Action item: Every line below is to be set down again exactly; any image stays out.

[Opening Supplied data section]

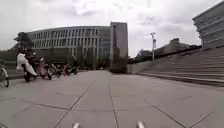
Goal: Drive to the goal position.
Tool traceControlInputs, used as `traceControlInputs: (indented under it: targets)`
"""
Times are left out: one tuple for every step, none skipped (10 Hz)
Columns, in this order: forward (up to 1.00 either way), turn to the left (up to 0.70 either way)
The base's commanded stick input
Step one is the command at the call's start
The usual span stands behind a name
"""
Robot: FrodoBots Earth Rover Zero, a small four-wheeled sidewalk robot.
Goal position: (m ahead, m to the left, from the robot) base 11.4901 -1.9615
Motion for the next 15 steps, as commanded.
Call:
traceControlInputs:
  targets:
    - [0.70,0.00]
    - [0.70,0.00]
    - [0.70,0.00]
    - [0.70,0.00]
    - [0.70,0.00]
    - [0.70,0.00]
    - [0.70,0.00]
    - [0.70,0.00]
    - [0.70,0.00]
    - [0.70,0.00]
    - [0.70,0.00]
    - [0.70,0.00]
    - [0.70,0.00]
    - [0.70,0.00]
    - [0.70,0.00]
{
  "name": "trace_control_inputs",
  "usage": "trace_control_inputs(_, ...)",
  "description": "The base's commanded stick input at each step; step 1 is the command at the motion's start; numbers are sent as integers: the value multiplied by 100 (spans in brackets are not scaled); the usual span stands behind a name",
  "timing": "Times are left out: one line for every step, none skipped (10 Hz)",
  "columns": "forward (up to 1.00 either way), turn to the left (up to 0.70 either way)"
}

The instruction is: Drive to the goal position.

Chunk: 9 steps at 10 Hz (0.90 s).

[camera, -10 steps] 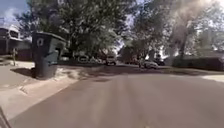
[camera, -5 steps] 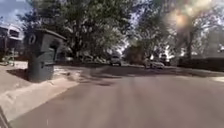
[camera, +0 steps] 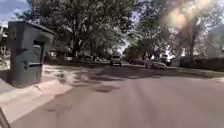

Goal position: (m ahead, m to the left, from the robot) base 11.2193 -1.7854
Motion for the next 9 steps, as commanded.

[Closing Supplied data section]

Exercise answer:
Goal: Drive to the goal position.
Tool traceControlInputs, used as `traceControlInputs: (indented under it: targets)`
"""
Times are left out: one tuple for every step, none skipped (10 Hz)
Columns, in this order: forward (up to 1.00 either way), turn to the left (up to 0.70 either way)
The base's commanded stick input
Step one is the command at the call's start
The usual span stands behind a name
"""
Robot: FrodoBots Earth Rover Zero, a small four-wheeled sidewalk robot.
Goal position: (m ahead, m to the left, from the robot) base 11.4901 -1.9615
Motion for the next 15 steps, as commanded.
Call:
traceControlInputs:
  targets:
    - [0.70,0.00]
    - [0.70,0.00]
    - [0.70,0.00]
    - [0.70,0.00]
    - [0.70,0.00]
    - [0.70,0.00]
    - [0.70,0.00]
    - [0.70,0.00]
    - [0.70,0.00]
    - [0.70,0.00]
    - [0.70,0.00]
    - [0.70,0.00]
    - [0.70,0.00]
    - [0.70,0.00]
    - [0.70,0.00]
{
  "name": "trace_control_inputs",
  "usage": "trace_control_inputs(_, ...)",
  "description": "The base's commanded stick input at each step; step 1 is the command at the motion's start; numbers are sent as integers: the value multiplied by 100 (spans in brackets are not scaled); the usual span stands behind a name",
  "timing": "Times are left out: one line for every step, none skipped (10 Hz)",
  "columns": "forward (up to 1.00 either way), turn to the left (up to 0.70 either way)"
}

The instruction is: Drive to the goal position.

Chunk: 9 steps at 10 Hz (0.90 s).

[camera, -10 steps] 
[camera, -5 steps] 
[camera, +0 steps] 

Goal position: (m ahead, m to the left, from the robot) base 11.2193 -1.7854
Motion for the next 9 steps, as commanded.

Nothing more belongs to the answer.